FDA Advisory Committee and FDA Drug Approval
FDA Advisory Committee and FDA Drug Approval

Many FDA advisory committee members later receive kickbacks from the very pharma companies whose drug they approved. How can we stem conflicts of interest?

When it comes to approving drugs, the FDA relies heavily on its advisory committees to help it make decisions. Most of the members of the committees are doctors and researchers who are supposed to be “independent” — meaning free from undue influence from pharmaceutical companies — so that their decisions are considered reasonably free from conflicts of interest.

But it seems that escaping conflicts of interest is a problem for many of these committee members.

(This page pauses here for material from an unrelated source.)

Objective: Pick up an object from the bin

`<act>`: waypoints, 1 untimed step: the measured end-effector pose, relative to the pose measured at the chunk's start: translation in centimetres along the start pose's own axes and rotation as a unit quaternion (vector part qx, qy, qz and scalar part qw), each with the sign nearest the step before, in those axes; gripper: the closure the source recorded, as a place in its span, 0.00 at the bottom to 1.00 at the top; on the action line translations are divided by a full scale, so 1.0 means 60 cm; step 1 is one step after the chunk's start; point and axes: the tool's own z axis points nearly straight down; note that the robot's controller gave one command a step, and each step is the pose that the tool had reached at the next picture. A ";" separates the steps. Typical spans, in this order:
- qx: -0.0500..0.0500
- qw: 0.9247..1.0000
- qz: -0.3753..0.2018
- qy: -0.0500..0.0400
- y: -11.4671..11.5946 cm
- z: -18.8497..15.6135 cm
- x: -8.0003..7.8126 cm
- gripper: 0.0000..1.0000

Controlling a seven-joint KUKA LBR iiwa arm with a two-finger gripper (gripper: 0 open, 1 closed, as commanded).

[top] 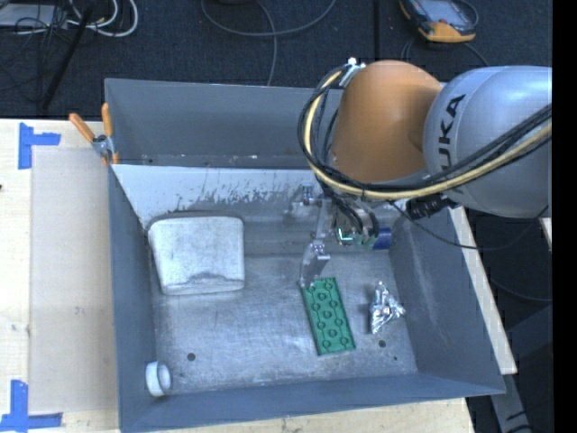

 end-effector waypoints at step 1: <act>0.001 0.989 -0.148 -0.001 -0.123 0.156 0.099 0.00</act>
Offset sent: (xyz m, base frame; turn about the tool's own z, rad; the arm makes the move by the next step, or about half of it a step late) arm -0.0583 -0.0728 -0.0910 -0.2997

An eye-opening investigation published last week by Science magazine found that many doctors and researchers who sat on committees for drugs that were approved then received significant kickbacks from the pharmaceutical companies behind those medications.

While some of the researchers identified received relatively small amounts of financial support — between $1,000 and $10,000 — many received between $100,000 and $1 million, and some even more than $1 million. This support includes items such as reimbursement for hotels and flights, consulting fees and funding to conduct additional research.

If receiving kickbacks from drug companies whose medication a researcher voted to approve sounds like a conflict of interest, that’s because it is. Shockingly, the FDA permits this. While FDA rules require committee members to reveal any potential conflicts of interests — such as financial support from a drug company — before considering a drug, there is no requirement to make such a disclosure after approval.

This is highly problematic on several levels. First, it provides a loophole for the committee members to get around conflict of interest disclosures. Pharmaceutical companies can give support to a doctor or researcher, sometimes years after a drug’s approval. It can also create a perception among committee members that if they approve a drug from a company, they may be rewarded later on by that company. This can create significant bias toward approving a drug.

“You do something positive for a company that you feel confident is going to pay you back for it later on,” Carl Elliott, MD, PhD, a medical ethicist at the Center for Bioethics at the University of Minnesota, told Science. “And they do.”

While it may be difficult for the FDA to track financial support to committee members following drug approvals, there are other measures the FDA can take to ensure committee members are as free from conflict of interest as possible.

The first would be to consider excluding from future meetings members who received payments from a drug company after they voted to approve that company’s drug. The second would be to get people on advisory committees that have not received industry payments, or relatively few of them.

Another consideration would be to have the FDA require independent reviews of members’ potential conflicts of interest. Right now, conflict of interest requirements rely on the honor system — committee members tick a box on a form if they have received payments — and there are indications that some members are not as forthcoming as they could be.

Another idea would be to follow what the European Medicines Agency (EMA) does. That agency prohibits people from serving on advisory panels if they have existing ties to a pharmaceutical company whose drug is under consideration. Also, unlike the FDA, the EMA also forbids or places restrictions on committee members that have had a relationship with a pharmaceutical company for a period of at least 3 years prior to a meeting.

Drug approvals should be made based on sound scientific results and with patients’ well-being in mind. Since the FDA relies so much on its drug advisory committees in making those decisions, those committees should do the same in making their recommendations, and also without undue industry influence. Given the growing appearance conflicts of interest seem to have on many committee members, the FDA would be wise to look at ways of eliminating or at least reducing conflicts in its committees.